Open exalate-issue-sync[bot] opened 1 year ago
J commented: Time estimate is dependent on the availability of [~accountid:5af04fccfad8eb2e0df738bb], [~accountid:557058:393936ef-8683-427b-babb-14ffad4bb6d7], [~accountid:5be8bb11b8b0222955a7f02b], [~accountid:557058:76e612a8-b669-4d2c-a22a-d4ccc3e1bf2b], and/or [~accountid:5be8bb10f9c8c708ecdb3afd] to assist.
Raymond Peck commented: Should have side-by-side examples for R and Python.
JIRA Issue Migration Info
Jira Issue: PUBDEV-562 Assignee: Joby Joy Reporter: Raymond Peck State: In Progress Fix Version: N/A Attachments: N/A Development PRs: N/A
We have the reference doc for the H2O R binding, but we regularly get questions from new users asking about which parts of R are supported, in particular regarding data munging. A 15-20 page intro doc would be really useful. Perhaps this should be a new booklet in the small yellow book series.
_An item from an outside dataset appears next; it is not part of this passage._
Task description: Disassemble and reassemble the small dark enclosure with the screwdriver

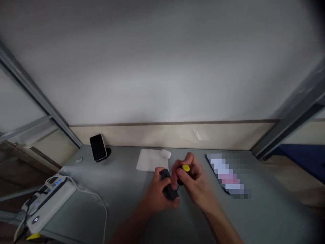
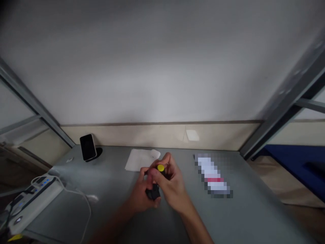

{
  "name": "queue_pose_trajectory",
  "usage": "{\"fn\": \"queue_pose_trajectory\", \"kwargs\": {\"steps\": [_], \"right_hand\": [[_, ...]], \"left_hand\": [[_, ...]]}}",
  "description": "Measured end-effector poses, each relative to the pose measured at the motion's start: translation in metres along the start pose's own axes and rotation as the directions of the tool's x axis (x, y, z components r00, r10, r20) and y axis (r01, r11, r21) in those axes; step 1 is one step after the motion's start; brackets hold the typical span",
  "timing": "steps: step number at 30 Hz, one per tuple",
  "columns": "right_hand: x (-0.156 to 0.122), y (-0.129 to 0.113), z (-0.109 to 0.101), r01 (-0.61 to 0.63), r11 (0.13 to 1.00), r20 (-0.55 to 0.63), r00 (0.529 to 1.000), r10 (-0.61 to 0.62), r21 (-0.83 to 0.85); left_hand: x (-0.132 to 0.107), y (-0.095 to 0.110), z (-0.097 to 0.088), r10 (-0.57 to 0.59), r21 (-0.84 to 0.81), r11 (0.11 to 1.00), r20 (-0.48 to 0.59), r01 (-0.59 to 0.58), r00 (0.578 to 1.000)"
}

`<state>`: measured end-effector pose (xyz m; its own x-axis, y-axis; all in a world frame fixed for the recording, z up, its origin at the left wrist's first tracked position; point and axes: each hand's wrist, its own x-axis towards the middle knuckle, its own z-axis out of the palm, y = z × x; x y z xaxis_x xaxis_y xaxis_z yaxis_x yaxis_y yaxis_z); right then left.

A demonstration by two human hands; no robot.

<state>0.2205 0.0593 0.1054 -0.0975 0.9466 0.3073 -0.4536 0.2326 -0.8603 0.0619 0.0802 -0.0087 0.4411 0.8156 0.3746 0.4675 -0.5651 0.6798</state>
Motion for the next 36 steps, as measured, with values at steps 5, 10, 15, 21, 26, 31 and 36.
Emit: {"fn": "queue_pose_trajectory", "kwargs": {"steps": [5,10,15,21,26,31,36], "right_hand": [[0.002,0.009,0.002,0.041,0.998,-0.08,0.996,-0.045,-0.052],[0.008,0.013,-0.007,0.049,0.996,-0.17,0.984,-0.061,-0.07],[0.026,0.029,-0.043,0.009,1.0,-0.457,0.889,-0.015,-0.015],[0.037,0.066,-0.092,-0.132,0.988,-0.634,0.758,0.155,0.084],[0.035,0.086,-0.09,-0.147,0.987,-0.608,0.778,0.156,0.066],[0.032,0.092,-0.086,-0.134,0.991,-0.587,0.801,0.121,0.021],[0.031,0.092,-0.088,-0.128,0.992,-0.59,0.801,0.104,0.001]], "left_hand": [[-0.002,-0.003,0.0,0.043,-0.095,0.994,-0.029,-0.046,0.999],[-0.003,-0.005,0.001,0.038,-0.089,0.995,-0.054,-0.043,0.998],[-0.002,-0.002,-0.001,0.016,-0.095,0.995,-0.059,-0.021,0.998],[-0.001,-0.001,-0.005,-0.053,-0.143,0.989,-0.1,0.038,0.994],[0.001,-0.005,-0.007,-0.109,-0.198,0.976,-0.092,0.089,0.99],[0.001,-0.006,-0.005,-0.125,-0.111,0.987,-0.064,0.117,0.99],[0.0,-0.002,-0.005,-0.123,-0.068,0.99,0.031,0.125,0.992]]}}
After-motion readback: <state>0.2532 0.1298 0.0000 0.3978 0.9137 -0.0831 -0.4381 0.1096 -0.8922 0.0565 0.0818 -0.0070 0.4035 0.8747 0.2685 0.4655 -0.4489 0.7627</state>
It should give an overview of:
how the big data is kept in the cluster and manipulated from R via references,
how to move data back and forth between data in R ,
what operations are implemented in the H2O back end,
example scripts which include simple data munging (frame manipulation via R expressions and ddply), perhaps based on the CityBike example (sans weather join) and Alex's examples.
The primary folks to work with are Sebastian, Matt, Alex, Spencer and Anqi.